Читать «Ботинки, полные горячей водкой» онлайн - страница 24
Захар Прилепин
На лице его разом, в доли мгновения, сменилось несколько неизмеримо глубоких эмоций: исчез чёрный, кромешный ужас, пришла лёгкая надежда и следом выглянуло удивление, ещё не рассеяв, впрочем, страха.
– Вы… Вы откуда?
– Хули ты орёшь, Рубило? – спросил братик злым шёпотом. – Хули ты орёшь?
– Мне приснилось, что я в гробу! – сказал Рубчик таким высоким голосом, каким не говорил никогда – я по крайней мере не слышал. – В гробу! Я не в гробу?

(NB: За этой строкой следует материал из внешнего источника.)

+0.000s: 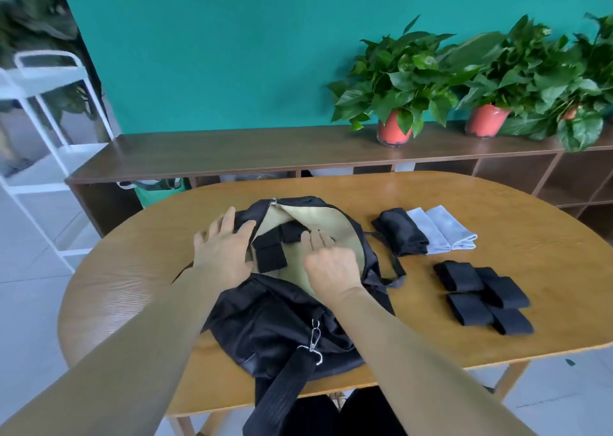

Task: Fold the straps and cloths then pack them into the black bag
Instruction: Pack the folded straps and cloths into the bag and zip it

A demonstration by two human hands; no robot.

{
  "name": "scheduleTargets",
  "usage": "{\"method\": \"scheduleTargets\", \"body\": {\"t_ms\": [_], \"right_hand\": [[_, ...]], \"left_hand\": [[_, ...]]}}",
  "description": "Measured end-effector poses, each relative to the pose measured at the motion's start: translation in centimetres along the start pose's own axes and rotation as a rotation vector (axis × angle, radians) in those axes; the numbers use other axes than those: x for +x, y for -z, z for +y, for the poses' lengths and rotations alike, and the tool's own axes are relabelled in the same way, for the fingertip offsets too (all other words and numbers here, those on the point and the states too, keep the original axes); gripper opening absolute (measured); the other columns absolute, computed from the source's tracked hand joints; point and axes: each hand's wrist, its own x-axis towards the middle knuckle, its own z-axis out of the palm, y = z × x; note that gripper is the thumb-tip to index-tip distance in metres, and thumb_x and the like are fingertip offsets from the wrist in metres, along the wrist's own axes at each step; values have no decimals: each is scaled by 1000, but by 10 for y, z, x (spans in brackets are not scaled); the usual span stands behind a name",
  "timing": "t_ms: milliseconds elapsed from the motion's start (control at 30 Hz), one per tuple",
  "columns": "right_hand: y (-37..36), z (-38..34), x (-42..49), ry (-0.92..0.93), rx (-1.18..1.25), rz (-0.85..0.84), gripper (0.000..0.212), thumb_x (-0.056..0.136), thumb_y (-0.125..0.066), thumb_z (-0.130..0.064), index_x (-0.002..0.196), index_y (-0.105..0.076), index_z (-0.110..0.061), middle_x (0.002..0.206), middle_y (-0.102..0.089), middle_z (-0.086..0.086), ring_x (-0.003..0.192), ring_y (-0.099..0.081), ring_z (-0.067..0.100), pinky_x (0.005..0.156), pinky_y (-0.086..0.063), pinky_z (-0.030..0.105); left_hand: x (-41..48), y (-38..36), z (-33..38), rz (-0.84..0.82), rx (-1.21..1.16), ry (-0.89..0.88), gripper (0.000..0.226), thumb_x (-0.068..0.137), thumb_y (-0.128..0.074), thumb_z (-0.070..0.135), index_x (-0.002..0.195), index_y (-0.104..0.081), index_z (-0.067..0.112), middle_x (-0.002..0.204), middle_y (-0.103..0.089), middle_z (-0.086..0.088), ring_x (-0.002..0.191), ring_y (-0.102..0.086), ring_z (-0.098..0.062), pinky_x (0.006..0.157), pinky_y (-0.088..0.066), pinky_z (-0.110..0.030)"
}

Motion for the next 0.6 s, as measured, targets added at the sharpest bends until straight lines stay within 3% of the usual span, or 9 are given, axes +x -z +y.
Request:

Он сел в ящике для белья и огляделся.
– Зачем я тут лежу? – спросил он.
– На, Рубчик, покури! – предложил ему братик и сунул в зубы сигарету, тут же поднеся горячий лепесток зажигалки.
– И выпить! – сказал Рубчик хрипло и капризно.
Братик выглянул в коридор, осмотрелся – в ванной ещё шумела вода, – сбегал на кухню и вернулся с недопитым стаканом водки и огурцом:
– На-на, и выпей. Только не ори больше.
Рубчик брезгливо вылез из ящика, быстро выпил водки и закусил брызнувшим огурчиком. Мы сложили диван, и Рубчик упал на подушки: ноги, видимо, всё ещё не держали его. Он с удовольствием оглядывал комнату, удивляясь своему возвращению в мир.
– Дай ещё закурить, – сказал он мне.
Я дал ему сигарету и даже пепельницу принёс: Рубчик вновь примостил пепельницу на грудь.
– Ой, пацаны, – сказал он сипло. – Как страшно на том свете, бляха-муха.
Братик, склонившись к Рубчику, в двух словах объяснил, что происходит, и Рубчик всполошился:
– А мне? А я?
– Погодь, – сказал братик. – Лежи тут тихо. Я решу вопрос, понял?
– Жду! – сказал Рубчик и улыбнулся.
Улыбка оказалась ласковой, дурной: он всё ещё был пьян, а от новой стопки его вновь понесло по течению, вялого и бестрепетного.
Я ушёл на кухню пить чай.
Вода в ванной стихла. Снова послышались шаги, и девичий голос, весёлый и освоившийся, спросил:
– Кто там у тебя кричал, Валенька?
«Надо же, – подумал я неопределённо, – уже Валенька. Когда он успел… очаровать её?..»
Впрочем, как ни странно, пошлым обращение к братику нашей гости не было. Звук голоса её мне показался чистым и лишённым тех гадких интонаций, за которые хотелось иных знакомых мне юных девиц то ли гнать сразу, то ли бить по губам.
Она обратилась к братику как к родному, словно почувствовала, что он не обидит её. Или, быть может, заговаривала возможную обиду своими ласковыми интонациями.
Братик что-то захохмил в большой комнате. Я тихо мешал ложечкой чай и слышал, как она начинала смеяться, потом стихала, потом снова смеялась, а потом начала дышать, дышать, дышать, никак не умея поймать столько воздуха, чтобы успокоиться. Она очень искренне дышала.
Я потряс пустой бутылкой из-под водки, пытаясь заполучить в усохшую пасть хоть несколько капель, встал со стула, сделал две ходки из угла в угол кухни, снова зачем-то включил чайник и затем долго смотрел на спичку, пока она не стала жечь мне пальцы.
Вскоре чайник задрожал и засвистел, и свист его был высок и противен.
– Там свистит кто-то, – сказал девичий голос.
– Это… у нас птица там поет. Канарейка, – ответил братик равнодушно.
Я чуть повернул конфорку, и канарейка запела тише, брызгая, впрочем, кипятком из раздражённого, горячего горла.